INSTRUCTIONS FOR THE TASK: Pull out every line below that contains the word "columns".

SOURCE MATERIAL:
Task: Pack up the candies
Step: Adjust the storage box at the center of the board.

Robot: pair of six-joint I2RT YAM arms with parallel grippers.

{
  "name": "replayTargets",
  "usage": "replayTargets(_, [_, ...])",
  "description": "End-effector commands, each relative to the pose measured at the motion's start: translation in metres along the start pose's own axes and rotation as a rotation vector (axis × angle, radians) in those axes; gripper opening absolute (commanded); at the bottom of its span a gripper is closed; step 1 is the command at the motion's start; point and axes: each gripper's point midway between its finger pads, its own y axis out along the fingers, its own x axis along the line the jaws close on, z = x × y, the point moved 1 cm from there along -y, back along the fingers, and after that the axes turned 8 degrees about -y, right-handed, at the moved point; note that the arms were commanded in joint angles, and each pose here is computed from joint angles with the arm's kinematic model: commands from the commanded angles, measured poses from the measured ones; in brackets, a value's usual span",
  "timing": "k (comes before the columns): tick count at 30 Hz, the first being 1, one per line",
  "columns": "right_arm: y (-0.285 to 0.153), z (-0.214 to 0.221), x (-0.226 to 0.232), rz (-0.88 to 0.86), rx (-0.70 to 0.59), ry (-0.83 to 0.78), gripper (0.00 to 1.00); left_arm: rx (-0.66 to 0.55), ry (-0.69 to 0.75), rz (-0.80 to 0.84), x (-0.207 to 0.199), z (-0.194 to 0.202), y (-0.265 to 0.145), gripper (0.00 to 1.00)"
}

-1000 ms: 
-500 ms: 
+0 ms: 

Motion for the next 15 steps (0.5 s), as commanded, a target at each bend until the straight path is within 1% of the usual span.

ANSWER TO THE EXERCISE:
  "timing": "k (comes before the columns): tick count at 30 Hz, the first being 1, one per line",
  "columns": "right_arm: y (-0.285 to 0.153), z (-0.214 to 0.221), x (-0.226 to 0.232), rz (-0.88 to 0.86), rx (-0.70 to 0.59), ry (-0.83 to 0.78), gripper (0.00 to 1.00); left_arm: rx (-0.66 to 0.55), ry (-0.69 to 0.75), rz (-0.80 to 0.84), x (-0.207 to 0.199), z (-0.194 to 0.202), y (-0.265 to 0.145), gripper (0.00 to 1.00)"

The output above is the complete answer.